大学三年の春だった。その夜、俺はひどく沈んでいた。どれくらい沈んでいたかというと、正に、地球の滅亡を心から願うほどに。世の中の全ての幸福という幸福を、一握に潰してしまいたいと強く望むほどに。

 その日、大学の帰りしなに女に告白された。

女に。

地球上の半分の性別を持つ人間。俺にとっては、選べない性に。選ばれてしまった。

 その女性は、俺より二つ歳下で(結人と同級生だったと後で知った)多くの男性に求められるような、とても美しい女性だった。

 俺は断るしかなかった。

天が決めたこと。
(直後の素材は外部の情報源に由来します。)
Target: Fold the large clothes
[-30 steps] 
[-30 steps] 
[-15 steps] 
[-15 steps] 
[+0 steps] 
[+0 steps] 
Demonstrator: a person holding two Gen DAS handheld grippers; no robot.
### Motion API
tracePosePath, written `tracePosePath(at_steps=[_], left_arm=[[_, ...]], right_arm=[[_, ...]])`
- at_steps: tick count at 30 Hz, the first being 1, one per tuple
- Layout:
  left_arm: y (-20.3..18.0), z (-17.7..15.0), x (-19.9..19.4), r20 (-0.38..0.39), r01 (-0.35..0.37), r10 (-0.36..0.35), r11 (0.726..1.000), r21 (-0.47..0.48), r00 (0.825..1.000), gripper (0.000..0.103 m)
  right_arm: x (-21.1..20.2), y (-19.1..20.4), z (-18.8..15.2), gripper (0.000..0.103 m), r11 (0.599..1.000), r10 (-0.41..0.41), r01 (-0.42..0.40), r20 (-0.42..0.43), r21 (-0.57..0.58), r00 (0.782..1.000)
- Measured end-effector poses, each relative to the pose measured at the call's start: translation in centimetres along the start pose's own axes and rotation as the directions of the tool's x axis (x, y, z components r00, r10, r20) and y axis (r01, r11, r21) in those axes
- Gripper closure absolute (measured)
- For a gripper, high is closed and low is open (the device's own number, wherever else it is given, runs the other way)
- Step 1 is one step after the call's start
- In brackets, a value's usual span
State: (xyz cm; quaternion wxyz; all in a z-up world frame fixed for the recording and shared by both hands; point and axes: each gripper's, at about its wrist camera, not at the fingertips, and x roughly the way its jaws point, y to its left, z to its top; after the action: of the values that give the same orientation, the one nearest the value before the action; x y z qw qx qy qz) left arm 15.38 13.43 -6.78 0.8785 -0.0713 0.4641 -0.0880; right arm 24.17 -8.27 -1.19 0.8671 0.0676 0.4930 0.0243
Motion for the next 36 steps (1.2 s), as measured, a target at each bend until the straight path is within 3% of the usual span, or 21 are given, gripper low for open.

俺にはどうすることもできない理由だ。

善一朗

俺なんか、花園さんにはもったいないよ

 うそを、ついた。
 つきたくもない、うそを。
 せめて真実を、言いたかったのに。

 彼女の噛みしめた唇を、泣くまいと強く引き結ばれた眉を、俺は忘れまいと思った。

 それは俺の十字架だ。

 そのまま大学近くの居酒屋に入った。飲めないのにビールを飲んで、つぶれた。

 そこで働いていたのが、結人だった。

結人

お客さん、もう閉店だよ。ビール一杯で、酔いすぎだよ

善一朗

 揺り動かされて目を覚まし、時計を見て驚く。午前一時半だった。

 そんなに寝ていたのか。

 立ち上がろうとするがうまくいかずふらつくのを結人が支えてくれた。

善一朗

やさしくしないでくれ

結人

え?

 よく覚えていないのだが、そう言ったらしい。

 目が覚めたら、結人のアパートのシングルベッドに二人で寝ていた。裸だった。

 いつのまにか車窓の風景が様変わりしていた。